Photo : Radio-Canada

Lui-même conteur, Billy Joe Laboucan a dénoncé le fait qu’il n’ait pas eu accès à certains textes en langue crie avant ses 50 ans.

« Ce travail de revitalisation des langues autochtones est une étape importante pour aborder les erreurs historiques en éducation.
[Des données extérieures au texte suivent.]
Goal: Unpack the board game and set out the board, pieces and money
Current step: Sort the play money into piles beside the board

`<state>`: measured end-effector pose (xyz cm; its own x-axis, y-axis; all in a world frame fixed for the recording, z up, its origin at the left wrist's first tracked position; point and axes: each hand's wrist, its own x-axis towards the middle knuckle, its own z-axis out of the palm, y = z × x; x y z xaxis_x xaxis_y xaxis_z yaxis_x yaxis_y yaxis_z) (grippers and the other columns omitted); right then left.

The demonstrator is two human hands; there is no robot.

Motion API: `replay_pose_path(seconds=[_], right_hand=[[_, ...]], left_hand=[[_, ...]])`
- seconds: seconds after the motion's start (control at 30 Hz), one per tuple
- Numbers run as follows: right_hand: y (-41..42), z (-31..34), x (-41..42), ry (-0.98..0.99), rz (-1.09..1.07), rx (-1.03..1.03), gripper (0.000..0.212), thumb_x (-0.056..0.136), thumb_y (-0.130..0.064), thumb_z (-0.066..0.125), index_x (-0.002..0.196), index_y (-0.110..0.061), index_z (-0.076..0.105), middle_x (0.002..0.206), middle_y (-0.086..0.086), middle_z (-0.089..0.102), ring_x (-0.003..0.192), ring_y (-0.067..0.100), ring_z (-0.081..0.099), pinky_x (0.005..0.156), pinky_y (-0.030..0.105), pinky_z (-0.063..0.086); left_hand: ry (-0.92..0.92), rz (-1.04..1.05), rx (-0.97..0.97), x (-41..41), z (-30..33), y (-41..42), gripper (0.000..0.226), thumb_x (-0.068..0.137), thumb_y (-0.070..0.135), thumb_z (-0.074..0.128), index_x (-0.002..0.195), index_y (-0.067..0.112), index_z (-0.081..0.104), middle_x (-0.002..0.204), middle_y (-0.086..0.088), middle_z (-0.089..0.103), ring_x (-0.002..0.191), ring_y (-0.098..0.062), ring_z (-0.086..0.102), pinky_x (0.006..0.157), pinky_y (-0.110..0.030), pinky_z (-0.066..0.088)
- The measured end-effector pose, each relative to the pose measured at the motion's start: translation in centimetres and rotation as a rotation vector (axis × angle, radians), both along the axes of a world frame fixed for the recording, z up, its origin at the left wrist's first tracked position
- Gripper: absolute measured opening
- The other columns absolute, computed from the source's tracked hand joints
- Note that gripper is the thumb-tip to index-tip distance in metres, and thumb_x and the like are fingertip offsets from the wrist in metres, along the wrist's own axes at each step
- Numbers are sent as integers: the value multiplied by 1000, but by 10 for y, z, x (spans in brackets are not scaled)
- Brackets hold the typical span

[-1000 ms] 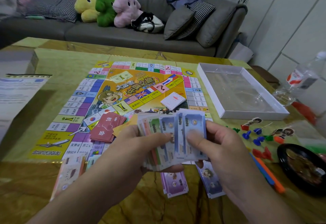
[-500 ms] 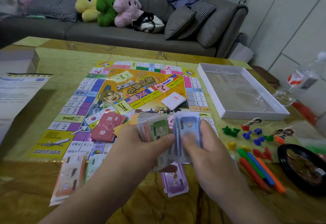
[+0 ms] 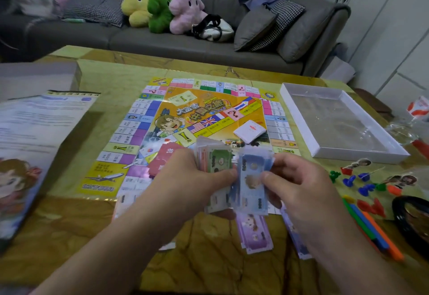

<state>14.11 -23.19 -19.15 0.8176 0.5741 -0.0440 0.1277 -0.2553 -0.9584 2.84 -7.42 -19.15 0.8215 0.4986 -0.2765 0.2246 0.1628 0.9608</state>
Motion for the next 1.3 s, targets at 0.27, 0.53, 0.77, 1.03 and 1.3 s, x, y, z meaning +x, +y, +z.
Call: replay_pose_path(seconds=[0.27,0.53,0.77,1.03,1.3], right_hand=[[90,-15,-76,-31,212,-102,58,95,-1,64,125,-50,59,76,5,67,79,20,75,59,43,62],[187,-46,-166,-440,396,-264,51,80,-16,48,128,-34,53,90,6,66,90,31,59,71,42,49],[187,-67,-180,-1021,379,-513,30,71,-33,68,80,-22,42,95,6,47,95,28,42,83,41,43],[107,-19,-86,-248,180,-180,26,81,-13,60,99,-30,68,94,-7,59,83,5,58,67,16,47],[31,7,-29,-173,302,137,36,79,-25,80,109,-41,67,95,-6,67,89,23,68,81,36,61]], left_hand=[[-144,421,-68,-61,26,103,16,94,7,71,105,-3,65,94,-22,78,82,-33,79,56,-41,64],[-236,471,-147,-86,28,130,20,95,6,70,110,-6,65,97,-21,79,81,-31,80,56,-40,64],[-281,345,-156,-79,31,120,13,96,6,70,106,0,65,94,-20,79,83,-31,80,61,-46,65],[-284,122,-274,-64,26,95,32,91,10,71,120,-2,66,104,-19,78,93,-32,79,63,-42,64],[-192,-133,-334,-25,8,17,23,88,19,74,111,13,78,102,-15,78,83,-26,77,62,-39,63]])
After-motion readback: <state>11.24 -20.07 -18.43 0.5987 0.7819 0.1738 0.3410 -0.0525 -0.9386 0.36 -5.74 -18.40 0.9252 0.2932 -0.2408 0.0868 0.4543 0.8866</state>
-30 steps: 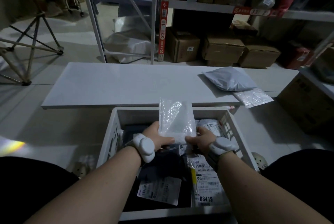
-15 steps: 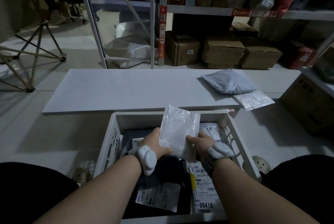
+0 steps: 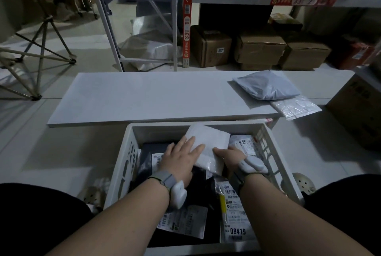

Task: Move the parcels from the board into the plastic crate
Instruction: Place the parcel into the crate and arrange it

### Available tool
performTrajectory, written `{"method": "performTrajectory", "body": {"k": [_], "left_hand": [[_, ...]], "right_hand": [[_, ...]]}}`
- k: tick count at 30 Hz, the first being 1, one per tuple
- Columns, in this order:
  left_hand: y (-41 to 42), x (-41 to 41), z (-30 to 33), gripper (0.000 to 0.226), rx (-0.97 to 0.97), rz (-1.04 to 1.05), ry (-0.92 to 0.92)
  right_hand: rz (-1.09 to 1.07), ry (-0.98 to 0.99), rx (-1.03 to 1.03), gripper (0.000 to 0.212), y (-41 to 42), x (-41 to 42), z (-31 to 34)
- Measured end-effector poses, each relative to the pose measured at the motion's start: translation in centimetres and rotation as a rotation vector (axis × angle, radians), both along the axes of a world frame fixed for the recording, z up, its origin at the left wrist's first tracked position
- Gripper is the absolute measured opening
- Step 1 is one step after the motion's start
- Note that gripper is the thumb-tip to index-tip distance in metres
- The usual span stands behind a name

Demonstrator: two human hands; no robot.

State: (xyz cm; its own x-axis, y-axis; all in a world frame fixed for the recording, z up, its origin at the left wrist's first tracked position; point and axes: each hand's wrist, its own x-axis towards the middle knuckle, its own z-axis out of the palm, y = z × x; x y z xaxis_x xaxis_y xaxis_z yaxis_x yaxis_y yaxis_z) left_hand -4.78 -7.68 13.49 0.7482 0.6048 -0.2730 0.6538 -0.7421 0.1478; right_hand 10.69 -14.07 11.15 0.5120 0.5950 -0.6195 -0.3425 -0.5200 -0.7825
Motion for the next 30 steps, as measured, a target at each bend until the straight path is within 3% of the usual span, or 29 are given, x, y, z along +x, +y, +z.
{"method": "performTrajectory", "body": {"k": [4,8,11,13,15,20,22,24,27,30], "left_hand": [[0.7,0.2,0.0,0.063,0.047,-0.001,-0.108],[1.6,-0.2,0.3,0.045,-0.23,0.067,-0.216],[1.5,-0.6,0.9,0.016,-0.352,0.26,-0.414],[1.4,-0.5,1.3,0.013,-0.488,0.418,-0.553],[2.0,-0.5,1.4,0.021,-0.52,0.506,-0.577],[2.9,-1.1,0.8,0.021,-0.793,0.637,-0.706],[3.0,-1.1,0.8,0.022,-0.84,0.65,-0.722],[3.0,-1.2,0.9,0.026,-0.825,0.655,-0.714],[3.0,-1.4,0.8,0.023,-0.829,0.662,-0.715],[2.9,-1.6,0.6,0.017,-0.843,0.664,-0.749]], "right_hand": [[0.021,0.042,0.001,0.031,0.4,0.0,-0.4],[0.021,0.094,-0.005,0.05,0.0,0.4,-0.7],[-0.039,0.142,0.015,0.044,-0.2,1.1,-1.2],[-0.055,0.118,0.011,0.04,-0.4,1.4,-0.8],[-0.033,0.07,-0.018,0.04,-0.5,1.7,-0.8],[0.068,-0.084,-0.095,0.093,-0.4,3.4,-3.8],[0.071,-0.082,-0.091,0.097,-0.6,3.7,-4.0],[0.088,-0.063,-0.095,0.089,-1.0,2.2,-1.4],[0.102,-0.068,-0.069,0.036,-1.2,0.9,0.4],[0.055,-0.09,-0.052,0.01,-1.1,0.5,0.1]]}}
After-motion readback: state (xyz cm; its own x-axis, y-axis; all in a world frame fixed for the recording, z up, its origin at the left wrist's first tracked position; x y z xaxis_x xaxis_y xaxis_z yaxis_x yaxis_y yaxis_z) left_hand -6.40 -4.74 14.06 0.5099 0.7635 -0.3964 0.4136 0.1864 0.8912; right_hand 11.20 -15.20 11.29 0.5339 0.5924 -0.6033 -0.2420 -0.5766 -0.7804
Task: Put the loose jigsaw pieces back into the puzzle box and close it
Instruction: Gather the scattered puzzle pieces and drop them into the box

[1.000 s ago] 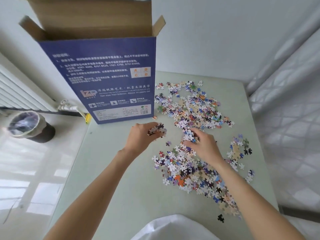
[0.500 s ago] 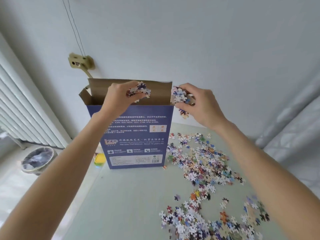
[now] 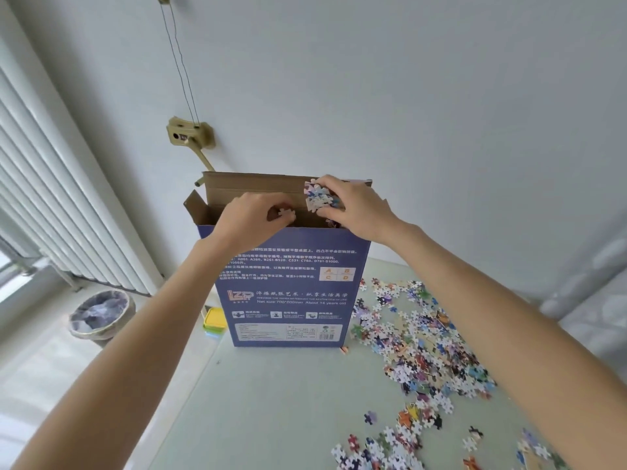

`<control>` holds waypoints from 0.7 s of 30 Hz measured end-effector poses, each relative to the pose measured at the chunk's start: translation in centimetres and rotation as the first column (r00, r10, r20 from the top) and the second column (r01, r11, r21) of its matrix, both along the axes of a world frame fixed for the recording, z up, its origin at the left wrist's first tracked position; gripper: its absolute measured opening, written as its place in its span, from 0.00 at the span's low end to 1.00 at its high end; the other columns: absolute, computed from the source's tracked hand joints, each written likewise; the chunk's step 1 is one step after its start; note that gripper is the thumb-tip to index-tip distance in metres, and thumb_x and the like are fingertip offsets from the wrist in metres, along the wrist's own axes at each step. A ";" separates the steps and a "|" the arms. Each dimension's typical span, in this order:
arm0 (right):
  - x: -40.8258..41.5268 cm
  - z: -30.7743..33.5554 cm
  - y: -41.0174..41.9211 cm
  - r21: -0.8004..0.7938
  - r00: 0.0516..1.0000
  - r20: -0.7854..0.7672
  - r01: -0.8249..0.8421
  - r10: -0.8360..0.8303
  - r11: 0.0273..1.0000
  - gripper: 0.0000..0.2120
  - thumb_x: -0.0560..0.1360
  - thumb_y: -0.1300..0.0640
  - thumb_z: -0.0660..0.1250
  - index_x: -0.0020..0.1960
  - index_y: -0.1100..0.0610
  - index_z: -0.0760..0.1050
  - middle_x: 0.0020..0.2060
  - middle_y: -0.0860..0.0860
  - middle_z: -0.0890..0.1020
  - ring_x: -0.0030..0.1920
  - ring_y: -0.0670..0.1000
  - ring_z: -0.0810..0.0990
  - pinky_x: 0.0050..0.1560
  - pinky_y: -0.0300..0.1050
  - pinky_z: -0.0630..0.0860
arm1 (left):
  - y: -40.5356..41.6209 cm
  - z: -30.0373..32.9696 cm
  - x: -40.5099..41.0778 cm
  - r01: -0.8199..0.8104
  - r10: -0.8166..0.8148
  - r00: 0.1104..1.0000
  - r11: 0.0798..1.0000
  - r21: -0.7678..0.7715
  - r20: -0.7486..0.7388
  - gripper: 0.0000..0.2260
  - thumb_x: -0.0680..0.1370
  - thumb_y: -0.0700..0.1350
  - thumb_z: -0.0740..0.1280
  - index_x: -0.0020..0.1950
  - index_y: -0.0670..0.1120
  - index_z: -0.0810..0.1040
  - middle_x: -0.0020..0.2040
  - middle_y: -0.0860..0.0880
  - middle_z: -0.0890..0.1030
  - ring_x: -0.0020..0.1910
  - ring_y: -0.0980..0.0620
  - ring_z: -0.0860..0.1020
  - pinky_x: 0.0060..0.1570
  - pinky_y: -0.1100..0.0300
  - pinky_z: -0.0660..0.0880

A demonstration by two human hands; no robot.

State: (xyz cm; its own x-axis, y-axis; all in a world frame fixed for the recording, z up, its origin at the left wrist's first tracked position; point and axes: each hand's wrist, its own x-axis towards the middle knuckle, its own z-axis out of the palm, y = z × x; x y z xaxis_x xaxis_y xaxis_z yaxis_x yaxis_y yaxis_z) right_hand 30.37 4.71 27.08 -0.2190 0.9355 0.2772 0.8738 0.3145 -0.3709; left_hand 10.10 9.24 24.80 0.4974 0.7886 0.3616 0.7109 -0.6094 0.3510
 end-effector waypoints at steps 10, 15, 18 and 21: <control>-0.6 0.7 0.0 0.060 0.896 0.442 0.013 -0.038 0.998 0.20 0.77 0.45 0.62 0.65 0.52 0.68 0.48 0.56 0.81 0.46 0.60 0.79 0.37 0.44 0.64 | -1.5 0.4 -0.7 0.066 -0.060 0.994 0.995 -0.068 0.095 0.05 0.75 0.50 0.68 0.48 0.53 0.82 0.42 0.58 0.81 0.40 0.59 0.76 0.40 0.66 0.71; -0.8 0.7 0.3 -0.053 0.962 0.271 -0.014 0.028 0.999 0.19 0.75 0.54 0.67 0.65 0.52 0.71 0.57 0.55 0.79 0.55 0.57 0.77 0.46 0.46 0.71 | -2.0 0.3 -1.0 0.069 -0.064 0.994 0.996 -0.051 0.092 0.04 0.74 0.46 0.70 0.47 0.54 0.83 0.40 0.57 0.82 0.38 0.60 0.77 0.38 0.72 0.70; -0.9 0.7 0.0 -0.044 0.985 0.171 -0.029 0.036 0.999 0.17 0.73 0.56 0.69 0.61 0.53 0.74 0.53 0.53 0.81 0.51 0.53 0.78 0.48 0.46 0.73 | -2.3 0.1 -1.1 0.058 -0.055 0.993 0.998 -0.025 0.103 0.04 0.74 0.47 0.70 0.47 0.53 0.84 0.40 0.57 0.81 0.38 0.59 0.78 0.37 0.70 0.71; -1.0 0.7 -0.4 0.011 0.999 0.035 -0.010 0.009 1.000 0.12 0.73 0.57 0.70 0.56 0.54 0.77 0.46 0.50 0.82 0.44 0.48 0.79 0.49 0.45 0.76 | -2.6 -0.1 -1.0 0.044 -0.048 0.992 0.998 0.034 0.118 0.04 0.74 0.46 0.70 0.46 0.53 0.84 0.39 0.58 0.80 0.38 0.59 0.77 0.36 0.71 0.69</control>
Il en va de la vérité et de la réconciliation. »

— Une citation de  Billy Joe Laboucan, linguiste cri et chef de la Première Nation de Lubicon Lake

Immersion autochtone

Le ministre de l'Éducation, David Eggen, a annoncé un financement de 665 000 $ sur trois ans afin de former 120 enseignants.

L’ancien enseignant est convaincu que son initiative sera bénéfique pour la vitalité des cultures autochtones, mais aussi pour le développement des élèves.

« Les études démontrent que l’apprentissage et l’habileté de parler des langues autochtones augmentent les performances académiques et renforcent le lien entre les peuples et leurs cultures. »

— Une citation de  David Eggen, ministre albertain de l'Éducation

À long terme, il souhaite jeter les bases d'un éventuel programme d'immersion pour les langues autochtones, semblable au programme d’immersion française.